If it turns out that the child needs help, the doctor will prescribe a treatment for him, which can begin as early as the 24th week of pregnancy. His goal is to alleviate the baby’s condition in order to prolong the pregnancy as long as possible, giving him the opportunity to “grow up” and have time to prepare for independent living. To do this, through the umbilical cord, using the same method of cordocentesis, a child is given a blood transfusion: the doctor injects him with a special drug – a concentrated solution rich in “purified” red blood cells, which compensate for the deficiency in the baby.
If necessary, this procedure will be repeated in 2–3 weeks.
Closer to the expected birthday of the child, the obstetrician will have to decide whether to bring this moment closer and how the child will be born. The answer to these questions depends on the well-being of the baby and the activity of the mother’s antibodies, and this can only be judged by obtaining the results of cordocentesis.
The purpose of this study is to take the blood of a future baby for analysis. The most accessible source of valuable material is the umbilical cord, which connects the child with the mother’s body.
- With the help of an ultrasound machine, an obstetrician and an ultrasound diagnostician determine which area of the umbilical cord is to insert a special needle through which the baby’s blood can be taken for analysis.
- By choosing this area, the doctor makes the future mother local anesthesia.
- Constantly checking the image on the monitor, he inserts a needle into the umbilical cord vein and takes the required amount of blood.
- The data about the Rh factor, the blood type of the baby and the composition of his blood, the doctor receives immediately.

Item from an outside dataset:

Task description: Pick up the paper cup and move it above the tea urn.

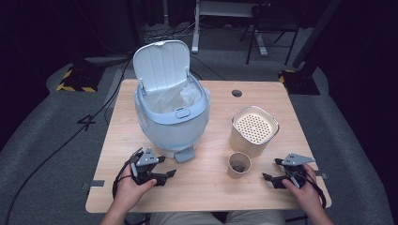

- If during the examination the doctor only took the child’s blood for analysis, the expectant mother can go home within a few hours after the procedure. If the purpose of cordocentesis was blood transfusion to the baby, the woman will be asked to stay in the clinic for several days.
- As well as after the amniocentesis, the doctor will ask his patient to listen carefully to his feelings in the first 48 hours after the procedure. If the expectant mother thinks that contractions have begun, abdominal pains have begun, amniotic fluid has begun to leak, the baby is too active, you should immediately contact the doctor who performed the procedure or go to the nearest hospital.
Having received a referral to amnio and cordocentesis, parents wonder whether these studies are safe for the health of the mother and her baby. As you understand, we are talking about quite complex interventions. The risk of complications, although small, is still there, it is 0.2–0.5%.
On the other hand, let’s not forget that only a highly qualified doctor of a specialized clinic can conduct such procedures. With regard to the risk of hitting the baby, it is absolutely impossible, because in the first and second cases only the umbilical cord is the object of intervention.
In addition, the doctor does not act blindly, his efforts are controlled by the ultrasound machine.
Before starting the procedure, the doctor must tell the parents about what exactly the doctors will look for in the samples they are going to take. He should explain what consequences these procedures may entail.
Of course, parents have the right to abandon the study, which, fortunately, happens very rarely.